Record TTriangle

Hierarchy
Properties

Unit

Declaration

type TTriangle = record

Description

Triangle in 3D. This object should always be initialized by Init, and updated only by it's methods (never modify fields of this object directly).

Overview

Fields

Public Local: TTriangleGeometry;
Public World: TTriangleGeometry;
Public InternalShape: TObject;
Public MailboxSavedTag: TMailboxTag;
Public MailboxIsIntersection: boolean;
Public MailboxIntersection: TVector3;
Public MailboxIntersectionDistance: Single;
Public Normal: TTriangle3;
Public TexCoord: TTriangle4;
Public Face: TFaceIndex;

Methods

Public procedure Init(AShape: TObject; const ATriangle: TTriangle3; const ANormal: TTriangle3; const ATexCoord: TTriangle4; const AFace: TFaceIndex);
Public function SegmentDirCollision( out Intersection: TVector3; out IntersectionDistance: Single; const Segment0, SegmentVector: TVector3; const SegmentTag: TMailboxTag): boolean;
Public function RayCollision( out Intersection: TVector3; out IntersectionDistance: Single; const RayOrigin, RayDirection: TVector3; const RayTag: TMailboxTag): boolean;
Public function ITexCoord(const Point: TVector3): TVector4;
Public function ITexCoord2D(const Point: TVector3): TVector2;
Public function INormal(const Point: TVector3): TVector3;
Public function INormalCore(const Point: TVector3): TVector3;

Description

Fields

Public Local: TTriangleGeometry;

Geometry of this item. We need two geometry descriptions:

  • Local is based on initial Triangle, given when constructing this TTriangle. It's constant for this TTriangle. It's used by octree collision routines, that is things like TBaseTrianglesOctree.SphereCollision, TBaseTrianglesOctree.RayCollision and such expect parameters in the same coord space.
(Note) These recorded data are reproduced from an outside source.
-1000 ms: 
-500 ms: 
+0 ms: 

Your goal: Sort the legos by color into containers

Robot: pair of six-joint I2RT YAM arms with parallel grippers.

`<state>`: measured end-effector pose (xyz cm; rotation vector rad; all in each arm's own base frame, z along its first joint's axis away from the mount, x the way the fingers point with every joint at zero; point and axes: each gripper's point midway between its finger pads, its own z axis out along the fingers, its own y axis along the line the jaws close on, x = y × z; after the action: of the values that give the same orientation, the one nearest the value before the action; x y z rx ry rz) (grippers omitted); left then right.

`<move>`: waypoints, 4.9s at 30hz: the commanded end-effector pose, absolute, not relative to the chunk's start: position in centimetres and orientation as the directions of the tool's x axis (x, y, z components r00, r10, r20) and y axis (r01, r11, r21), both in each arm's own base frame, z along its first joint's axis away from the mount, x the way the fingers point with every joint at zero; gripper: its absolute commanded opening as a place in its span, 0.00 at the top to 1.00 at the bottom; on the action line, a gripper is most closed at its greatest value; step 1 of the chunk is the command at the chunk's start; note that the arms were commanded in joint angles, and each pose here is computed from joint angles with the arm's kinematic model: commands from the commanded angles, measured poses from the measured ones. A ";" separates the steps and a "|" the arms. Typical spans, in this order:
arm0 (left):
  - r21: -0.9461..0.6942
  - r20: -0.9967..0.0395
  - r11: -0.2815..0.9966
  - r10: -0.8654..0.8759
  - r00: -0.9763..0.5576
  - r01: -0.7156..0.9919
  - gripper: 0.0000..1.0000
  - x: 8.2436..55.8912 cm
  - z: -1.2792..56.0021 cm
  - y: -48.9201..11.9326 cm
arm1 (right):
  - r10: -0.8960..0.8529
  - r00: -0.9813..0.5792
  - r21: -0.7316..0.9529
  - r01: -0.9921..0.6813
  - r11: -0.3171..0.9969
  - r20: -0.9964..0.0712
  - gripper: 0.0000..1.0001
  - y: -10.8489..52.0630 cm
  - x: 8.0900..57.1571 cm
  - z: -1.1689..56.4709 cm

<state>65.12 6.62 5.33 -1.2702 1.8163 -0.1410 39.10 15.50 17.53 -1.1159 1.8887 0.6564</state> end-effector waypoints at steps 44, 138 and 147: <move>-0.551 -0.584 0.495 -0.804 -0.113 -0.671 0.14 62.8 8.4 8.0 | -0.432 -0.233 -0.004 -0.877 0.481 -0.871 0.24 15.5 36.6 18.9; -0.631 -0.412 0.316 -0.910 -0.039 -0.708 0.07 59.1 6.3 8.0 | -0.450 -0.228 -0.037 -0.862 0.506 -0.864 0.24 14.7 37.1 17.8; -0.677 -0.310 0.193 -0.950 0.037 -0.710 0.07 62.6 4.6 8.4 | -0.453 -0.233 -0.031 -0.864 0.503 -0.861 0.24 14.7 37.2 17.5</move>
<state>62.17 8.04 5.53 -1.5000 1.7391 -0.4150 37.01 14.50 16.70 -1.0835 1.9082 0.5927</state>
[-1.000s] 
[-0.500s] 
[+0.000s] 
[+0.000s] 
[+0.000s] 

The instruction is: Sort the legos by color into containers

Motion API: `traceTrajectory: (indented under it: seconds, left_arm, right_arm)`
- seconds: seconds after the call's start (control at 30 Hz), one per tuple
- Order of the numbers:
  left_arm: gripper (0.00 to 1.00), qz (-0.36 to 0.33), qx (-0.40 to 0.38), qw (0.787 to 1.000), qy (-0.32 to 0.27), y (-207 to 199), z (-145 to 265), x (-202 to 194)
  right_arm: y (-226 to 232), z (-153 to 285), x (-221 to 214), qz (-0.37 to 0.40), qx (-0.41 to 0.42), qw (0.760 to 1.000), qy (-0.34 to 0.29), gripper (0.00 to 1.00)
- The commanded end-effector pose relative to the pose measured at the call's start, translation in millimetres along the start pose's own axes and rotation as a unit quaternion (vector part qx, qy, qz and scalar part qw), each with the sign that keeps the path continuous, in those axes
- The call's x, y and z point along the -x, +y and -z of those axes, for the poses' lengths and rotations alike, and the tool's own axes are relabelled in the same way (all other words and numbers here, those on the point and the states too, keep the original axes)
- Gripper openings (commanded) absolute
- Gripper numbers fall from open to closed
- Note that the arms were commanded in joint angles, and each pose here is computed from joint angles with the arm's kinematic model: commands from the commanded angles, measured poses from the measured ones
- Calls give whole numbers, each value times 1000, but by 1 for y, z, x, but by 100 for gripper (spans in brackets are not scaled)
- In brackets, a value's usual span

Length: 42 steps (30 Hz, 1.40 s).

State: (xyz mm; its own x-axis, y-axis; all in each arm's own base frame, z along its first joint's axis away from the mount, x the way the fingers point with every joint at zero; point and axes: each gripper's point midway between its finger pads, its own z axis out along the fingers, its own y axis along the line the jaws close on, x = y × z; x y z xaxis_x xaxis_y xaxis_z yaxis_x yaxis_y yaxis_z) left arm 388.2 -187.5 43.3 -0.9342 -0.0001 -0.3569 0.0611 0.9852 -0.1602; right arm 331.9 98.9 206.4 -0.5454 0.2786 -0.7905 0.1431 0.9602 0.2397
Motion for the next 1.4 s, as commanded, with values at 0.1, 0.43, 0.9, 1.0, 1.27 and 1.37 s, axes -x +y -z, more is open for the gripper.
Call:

    This may be local coord space of this shape (this is used by TShape.OctreeTriangles) or world coord space (this is used by TCastleSceneCore.OctreeTriangles).

  • World is the geometry of Local transformed to be in world coordinates. Initially, World is just a copy of Local.

    If Local already contains world-space geometry, then World can just remain constant, and so is always Local copy.

    If Local contains local shape-space geometry, then World will have to be updated by TTriangle.UpdateWorld whenever some octree item's geometry will be needed in world coords. This will have to be done e.g. by TBaseTrianglesOctree.XxxCollision for each returned item.

Public World: TTriangleGeometry;

Geometry of this item. We need two geometry descriptions:

  • Local is based on initial Triangle, given when constructing this TTriangle. It's constant for this TTriangle. It's used by octree collision routines, that is things like TBaseTrianglesOctree.SphereCollision, TBaseTrianglesOctree.RayCollision and such expect parameters in the same coord space.

    This may be local coord space of this shape (this is used by TShape.OctreeTriangles) or world coord space (this is used by TCastleSceneCore.OctreeTriangles).

  • World is the geometry of Local transformed to be in world coordinates. Initially, World is just a copy of Local.

    If Local already contains world-space geometry, then World can just remain constant, and so is always Local copy.

    If Local contains local shape-space geometry, then World will have to be updated by TTriangle.UpdateWorld whenever some octree item's geometry will be needed in world coords. This will have to be done e.g. by TBaseTrianglesOctree.XxxCollision for each returned item.

Public InternalShape: TObject;

Shape containing this triangle. This is always an instance of TShape class, but due to unit dependencies it cannot be declared as such here. Use X3DTriangles unit to have a "record helper" method that returns a Shape as TShape instance.

Public MailboxSavedTag: TMailboxTag;

Tag of an object (like a ray or a line segment) for which we have saved an intersection result. Intersection result is in MailboxIsIntersection, MailboxIntersection, MailboxIntersectionDistance.

To make things correct, we obviously assume that every segment and ray have different tags. Also, tag -1 is reserved. In practice, we simply initialize MailboxSavedTag to -1, and each new segment/ray get consecutive tags starting from 0.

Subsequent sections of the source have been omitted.